Problem requirements -
Scan the records for the string "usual" and copy every line that holds it.

Start of Data for the task

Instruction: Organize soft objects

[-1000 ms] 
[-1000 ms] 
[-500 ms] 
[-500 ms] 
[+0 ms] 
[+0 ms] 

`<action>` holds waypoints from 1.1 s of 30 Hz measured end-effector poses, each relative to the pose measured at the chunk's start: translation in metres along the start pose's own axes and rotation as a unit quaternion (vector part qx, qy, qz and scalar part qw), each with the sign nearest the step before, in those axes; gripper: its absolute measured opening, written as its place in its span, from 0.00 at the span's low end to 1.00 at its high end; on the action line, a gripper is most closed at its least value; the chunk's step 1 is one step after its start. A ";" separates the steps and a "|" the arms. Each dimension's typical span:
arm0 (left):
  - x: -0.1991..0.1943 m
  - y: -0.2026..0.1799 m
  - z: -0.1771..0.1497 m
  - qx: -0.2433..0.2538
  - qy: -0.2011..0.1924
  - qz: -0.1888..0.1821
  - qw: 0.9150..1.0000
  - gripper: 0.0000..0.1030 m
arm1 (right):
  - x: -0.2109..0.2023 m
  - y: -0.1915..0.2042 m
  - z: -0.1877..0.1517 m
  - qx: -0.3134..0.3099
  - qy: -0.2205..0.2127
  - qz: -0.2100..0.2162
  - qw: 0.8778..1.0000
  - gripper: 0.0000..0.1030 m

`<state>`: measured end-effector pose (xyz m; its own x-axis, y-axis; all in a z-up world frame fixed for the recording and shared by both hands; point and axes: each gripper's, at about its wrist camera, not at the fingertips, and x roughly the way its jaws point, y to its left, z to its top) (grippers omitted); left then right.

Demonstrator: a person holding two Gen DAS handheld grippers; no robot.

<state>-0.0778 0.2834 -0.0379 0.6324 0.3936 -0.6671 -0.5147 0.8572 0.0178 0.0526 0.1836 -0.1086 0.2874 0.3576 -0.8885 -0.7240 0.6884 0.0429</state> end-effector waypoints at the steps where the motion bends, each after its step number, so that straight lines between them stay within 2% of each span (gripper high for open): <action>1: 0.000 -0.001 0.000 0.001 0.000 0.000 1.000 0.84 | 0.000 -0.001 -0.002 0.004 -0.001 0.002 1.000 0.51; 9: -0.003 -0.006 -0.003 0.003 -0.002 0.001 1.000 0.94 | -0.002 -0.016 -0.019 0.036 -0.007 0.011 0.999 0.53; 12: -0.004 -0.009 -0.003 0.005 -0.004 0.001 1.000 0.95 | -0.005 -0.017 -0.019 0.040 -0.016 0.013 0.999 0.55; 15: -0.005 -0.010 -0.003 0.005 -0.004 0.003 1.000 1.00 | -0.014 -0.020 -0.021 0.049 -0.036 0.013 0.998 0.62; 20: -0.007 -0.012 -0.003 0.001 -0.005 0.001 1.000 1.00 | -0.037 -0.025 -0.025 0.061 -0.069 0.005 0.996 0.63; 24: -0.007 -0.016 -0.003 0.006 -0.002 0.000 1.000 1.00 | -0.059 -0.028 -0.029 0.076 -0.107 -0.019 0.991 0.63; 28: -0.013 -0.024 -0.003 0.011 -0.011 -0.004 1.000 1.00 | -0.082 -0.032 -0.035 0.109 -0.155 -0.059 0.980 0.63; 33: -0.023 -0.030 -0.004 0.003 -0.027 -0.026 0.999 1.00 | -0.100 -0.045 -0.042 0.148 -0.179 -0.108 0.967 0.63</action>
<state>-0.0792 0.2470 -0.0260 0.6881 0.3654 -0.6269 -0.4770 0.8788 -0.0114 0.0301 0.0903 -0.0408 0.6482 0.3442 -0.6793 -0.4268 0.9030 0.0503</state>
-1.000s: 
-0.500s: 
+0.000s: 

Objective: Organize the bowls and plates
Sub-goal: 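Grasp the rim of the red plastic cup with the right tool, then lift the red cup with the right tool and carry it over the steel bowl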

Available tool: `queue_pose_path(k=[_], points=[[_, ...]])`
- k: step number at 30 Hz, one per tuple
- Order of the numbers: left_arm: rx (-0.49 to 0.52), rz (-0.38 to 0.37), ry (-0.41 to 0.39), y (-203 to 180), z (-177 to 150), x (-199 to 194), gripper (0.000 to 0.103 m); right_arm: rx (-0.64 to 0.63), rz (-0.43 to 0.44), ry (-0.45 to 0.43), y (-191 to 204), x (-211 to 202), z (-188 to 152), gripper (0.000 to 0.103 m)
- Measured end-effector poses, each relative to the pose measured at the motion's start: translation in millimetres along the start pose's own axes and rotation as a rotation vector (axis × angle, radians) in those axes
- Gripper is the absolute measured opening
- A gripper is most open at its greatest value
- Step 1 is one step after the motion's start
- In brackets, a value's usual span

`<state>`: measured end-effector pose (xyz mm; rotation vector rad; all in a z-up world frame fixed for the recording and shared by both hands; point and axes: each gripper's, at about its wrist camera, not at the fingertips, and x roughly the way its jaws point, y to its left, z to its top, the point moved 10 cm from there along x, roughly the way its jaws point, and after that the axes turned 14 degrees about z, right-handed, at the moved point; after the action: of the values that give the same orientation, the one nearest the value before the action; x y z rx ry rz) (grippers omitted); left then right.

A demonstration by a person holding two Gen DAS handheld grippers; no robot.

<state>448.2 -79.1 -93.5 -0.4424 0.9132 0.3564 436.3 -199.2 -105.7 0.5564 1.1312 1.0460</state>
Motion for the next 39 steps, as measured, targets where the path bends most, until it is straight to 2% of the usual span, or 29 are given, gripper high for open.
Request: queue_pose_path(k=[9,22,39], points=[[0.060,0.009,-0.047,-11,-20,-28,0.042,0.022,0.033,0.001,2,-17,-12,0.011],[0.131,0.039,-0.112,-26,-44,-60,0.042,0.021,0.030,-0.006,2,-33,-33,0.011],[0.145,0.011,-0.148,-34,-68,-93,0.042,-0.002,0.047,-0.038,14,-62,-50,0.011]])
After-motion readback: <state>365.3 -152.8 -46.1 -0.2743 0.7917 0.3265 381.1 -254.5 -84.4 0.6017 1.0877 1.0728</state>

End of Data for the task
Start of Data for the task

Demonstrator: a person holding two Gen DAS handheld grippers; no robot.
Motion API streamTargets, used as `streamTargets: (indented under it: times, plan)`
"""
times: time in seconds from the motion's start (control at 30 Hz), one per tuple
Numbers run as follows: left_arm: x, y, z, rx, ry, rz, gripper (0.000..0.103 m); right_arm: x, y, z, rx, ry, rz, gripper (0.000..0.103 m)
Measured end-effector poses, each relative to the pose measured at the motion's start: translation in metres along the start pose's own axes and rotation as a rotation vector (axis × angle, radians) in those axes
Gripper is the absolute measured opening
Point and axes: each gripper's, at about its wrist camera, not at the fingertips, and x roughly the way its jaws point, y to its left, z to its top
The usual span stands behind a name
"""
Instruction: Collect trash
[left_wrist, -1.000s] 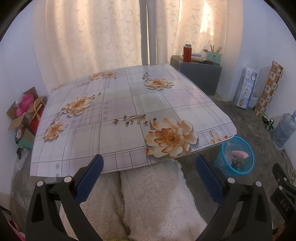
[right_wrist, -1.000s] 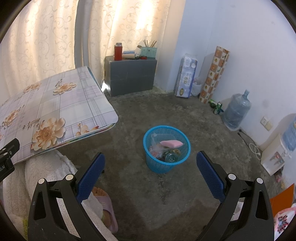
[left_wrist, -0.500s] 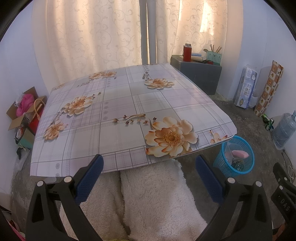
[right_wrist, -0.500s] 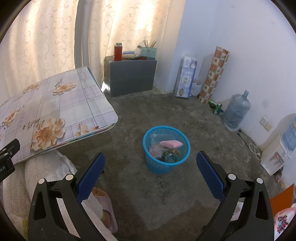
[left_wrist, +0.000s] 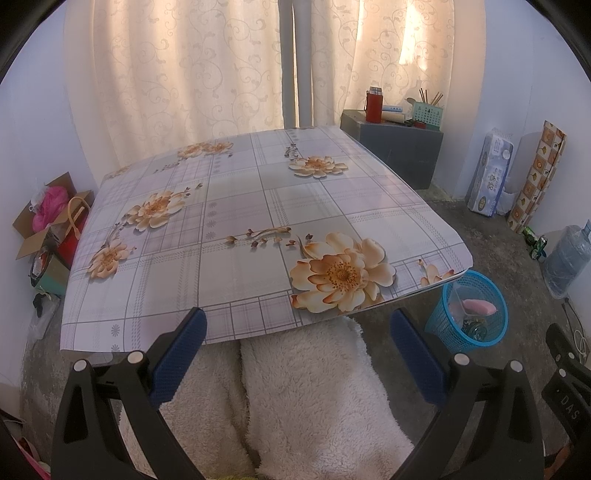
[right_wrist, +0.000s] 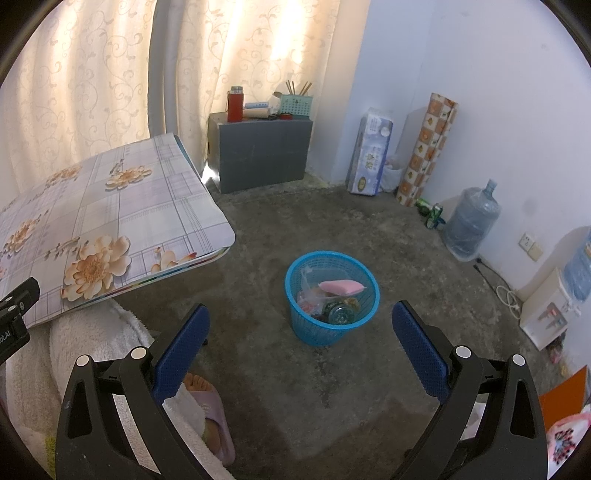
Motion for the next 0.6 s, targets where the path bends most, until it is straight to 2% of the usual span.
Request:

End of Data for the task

Solution to this exercise -
- In brackets, a value's usual span
Motion for the next 39 steps, as measured, targets where the path bends most, until it is straight to 2% of the usual span, or 29 are given, gripper high for open.
The usual span stands behind a name
Motion for the next 0.6 s, targets where the path bends most, until it is straight to 2% of the usual span.

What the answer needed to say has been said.